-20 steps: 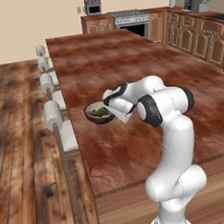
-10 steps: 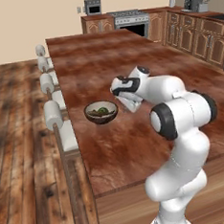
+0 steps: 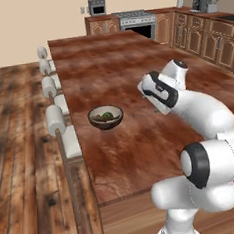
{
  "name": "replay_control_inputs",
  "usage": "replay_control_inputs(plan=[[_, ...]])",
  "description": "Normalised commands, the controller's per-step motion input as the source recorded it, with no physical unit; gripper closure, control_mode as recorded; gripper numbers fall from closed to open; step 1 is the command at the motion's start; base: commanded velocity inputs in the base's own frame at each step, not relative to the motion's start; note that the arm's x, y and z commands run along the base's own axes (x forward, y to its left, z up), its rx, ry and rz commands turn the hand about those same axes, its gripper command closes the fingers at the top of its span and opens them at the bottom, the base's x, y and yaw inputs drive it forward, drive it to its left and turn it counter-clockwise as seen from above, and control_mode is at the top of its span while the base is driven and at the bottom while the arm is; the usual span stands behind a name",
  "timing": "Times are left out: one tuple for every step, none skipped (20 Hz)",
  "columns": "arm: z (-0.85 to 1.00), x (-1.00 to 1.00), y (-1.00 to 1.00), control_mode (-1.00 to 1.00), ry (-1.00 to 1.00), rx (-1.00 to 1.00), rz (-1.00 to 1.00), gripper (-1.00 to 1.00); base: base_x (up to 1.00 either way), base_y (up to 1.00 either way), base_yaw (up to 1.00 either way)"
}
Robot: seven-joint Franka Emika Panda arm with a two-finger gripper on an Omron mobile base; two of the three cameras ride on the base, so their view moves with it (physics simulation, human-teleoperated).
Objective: The microwave is finished heating the fish and avocado. Take the bowl containing the food and place it on the dining counter.
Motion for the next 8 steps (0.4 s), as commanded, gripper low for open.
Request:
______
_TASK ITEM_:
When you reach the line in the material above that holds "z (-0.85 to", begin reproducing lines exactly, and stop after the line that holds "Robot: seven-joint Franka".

_EXERCISE SOLUTION_:
  "columns": "arm: z (-0.85 to 1.00), x (-1.00 to 1.00), y (-1.00 to 1.00), control_mode (-1.00 to 1.00), ry (-1.00 to 1.00), rx (-1.00 to 1.00), rz (-1.00 to 1.00), gripper (-1.00 to 1.00); base: base_x (up to 1.00 either way), base_y (up to 1.00 either way), base_yaw (up to 1.00 either way)"
}
Robot: seven-joint Franka Emika Panda arm with a two-finger gripper on an Omron mobile base; two of the three cameras ride on the base, so their view moves with it (physics simulation, human-teleoperated).

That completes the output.